▶ [Exercise]:
Your output is to consist only of the line containing "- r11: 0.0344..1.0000" and the lines after it, through the end of the data, reproduced exactly.

══ Given material ══

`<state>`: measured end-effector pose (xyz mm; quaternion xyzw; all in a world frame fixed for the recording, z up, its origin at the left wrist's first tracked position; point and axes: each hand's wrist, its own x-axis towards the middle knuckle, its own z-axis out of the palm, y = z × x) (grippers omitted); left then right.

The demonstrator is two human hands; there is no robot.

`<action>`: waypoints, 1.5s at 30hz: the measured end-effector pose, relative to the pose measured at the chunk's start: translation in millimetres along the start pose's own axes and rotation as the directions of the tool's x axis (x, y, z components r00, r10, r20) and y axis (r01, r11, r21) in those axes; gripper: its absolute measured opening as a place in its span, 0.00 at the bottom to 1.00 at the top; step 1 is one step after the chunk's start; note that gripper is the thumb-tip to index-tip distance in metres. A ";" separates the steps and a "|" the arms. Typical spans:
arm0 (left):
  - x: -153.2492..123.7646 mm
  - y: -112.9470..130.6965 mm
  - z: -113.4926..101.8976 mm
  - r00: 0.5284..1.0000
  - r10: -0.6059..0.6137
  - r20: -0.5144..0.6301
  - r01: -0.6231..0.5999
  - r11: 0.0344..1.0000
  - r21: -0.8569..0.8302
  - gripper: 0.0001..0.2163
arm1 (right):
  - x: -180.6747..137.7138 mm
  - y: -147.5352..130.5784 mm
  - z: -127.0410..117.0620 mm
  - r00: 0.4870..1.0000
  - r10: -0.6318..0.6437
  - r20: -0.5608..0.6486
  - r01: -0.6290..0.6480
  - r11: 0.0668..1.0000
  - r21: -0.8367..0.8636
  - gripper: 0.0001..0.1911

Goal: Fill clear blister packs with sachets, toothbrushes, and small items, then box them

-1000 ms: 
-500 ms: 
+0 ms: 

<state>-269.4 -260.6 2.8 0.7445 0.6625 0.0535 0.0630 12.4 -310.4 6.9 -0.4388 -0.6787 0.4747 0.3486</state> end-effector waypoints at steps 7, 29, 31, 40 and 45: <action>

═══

▶ [Reply to the exercise]:
  - r11: 0.0344..1.0000
  - r21: -0.8569..0.8302
  - gripper: 0.0001..0.2163
arm1 (right):
  - x: -180.6747..137.7138 mm
  - y: -147.5352..130.5784 mm
  - z: -127.0410..117.0620 mm
  - r00: 0.4870..1.0000
  - r10: -0.6318..0.6437
  - r20: -0.5608..0.6486
  - r01: -0.6290..0.6480
  - r11: 0.0668..1.0000
  - r21: -0.8367..0.8636
  - gripper: 0.0001..0.1911

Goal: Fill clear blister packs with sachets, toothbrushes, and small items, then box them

-1000 ms: 
-500 ms: 
+0 ms: 

<state>-269.4 -260.6 2.8 0.7445 0.6625 0.0535 0.0630 12.4 -310.4 6.9 -0.4388 -0.6787 0.4747 0.3486</state> end-effector waypoints at steps 7, 29, 31, 40 and 45: <action>

What the exercise asked for is now done.